Some experts indicate that the average American child views over 40,000 television commercials each year. This doesn't even cover some of the more subtle advertising such as the use of specific products in the shows that kids watch.

More and more children spend time online as well. Marketers are targeting children as young as 4 years old via the internet, often without the parents being aware.

Most social media tactics are used by marketers as another selling and brand loyalty development tool. As kids get a bit older and use social media, they may begin to follow celebrities, YouTubers, and so forth who are often promoting a product. The social media platform itself will often gather data regarding your child's activity and sell it to businesses to help them market their products to your child.

Clearly, many parents have concerns about the amount of marketing and the pervasiveness of advertising messages directed toward children. However, there is another disturbing trend that has emerged in the past decade or two; the promotion of "adult type" products to children. Vehicle manufacturers, for instance, know that children influence what parents buy but even more importantly, they know that if they can "hook" a child on their brand name while young, they may have a customer for life. Whether it's the Porshe ad that shows the grade school boy recognizing the car as the epitome of "cool" and success, or the Chevy that wins the NASCAR championship; these brands are sealed into a child's mind at a young age.

The dolls that little girls play with may promote brand name makeup, board games may make use of a specific credit card, and an HO racetrack often includes a specific brand of car. All of these promotions are paid for by manufacturers and serve a very specific purpose. These messages often have the effect of making kids consumers of such products at an increasingly early age and assure that they develop their brand loyalty earlier.

How Influential is Advertising Anyway?

Several studies support the idea that advertising is particularly effective with children because they don't have the same critical thinking/ judgment skills as adults.
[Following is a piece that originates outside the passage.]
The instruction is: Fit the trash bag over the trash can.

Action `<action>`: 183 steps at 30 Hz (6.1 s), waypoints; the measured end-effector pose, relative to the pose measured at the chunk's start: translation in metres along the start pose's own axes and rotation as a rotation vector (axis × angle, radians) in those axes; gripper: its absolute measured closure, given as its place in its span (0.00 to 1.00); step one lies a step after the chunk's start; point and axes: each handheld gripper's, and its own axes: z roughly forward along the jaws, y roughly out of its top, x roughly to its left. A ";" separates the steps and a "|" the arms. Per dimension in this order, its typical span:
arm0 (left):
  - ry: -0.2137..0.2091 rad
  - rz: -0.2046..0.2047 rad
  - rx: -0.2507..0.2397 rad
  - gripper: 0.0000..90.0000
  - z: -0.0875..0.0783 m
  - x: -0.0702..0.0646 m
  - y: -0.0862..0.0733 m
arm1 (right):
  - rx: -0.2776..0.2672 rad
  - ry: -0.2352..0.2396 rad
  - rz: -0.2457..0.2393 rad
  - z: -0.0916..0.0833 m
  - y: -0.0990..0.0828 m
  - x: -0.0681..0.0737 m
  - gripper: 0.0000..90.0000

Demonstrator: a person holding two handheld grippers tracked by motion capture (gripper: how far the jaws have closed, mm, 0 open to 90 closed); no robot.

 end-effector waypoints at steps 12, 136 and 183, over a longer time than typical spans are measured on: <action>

This brief from the APA highlights this thought and discusses how such advertising can lead children to unhealthy food and lifestyle choices.

Advertising has also greatly influenced a child's body image and sexual development. This National Institutes of Health article covers many of the related issues. Children today often feel the influence of advertising's subtle messages more strongly than those provided by schools and even parents.

Indeed, many child development specialists have argued that advertising has taken a disastrous turn as far as the welfare of children. This letter from a group of psychologists expresses their concern regarding the use of psychology in the marketing of products to children. It indicates that such knowledge is now often used in designing ad campaigns to the detriment of children. This more recent APA task force (American Psychology Association) has also called for restrictions based on such concerns. It appears that the professionals who deal with child development have grown increasingly concerned about the influence of advertising.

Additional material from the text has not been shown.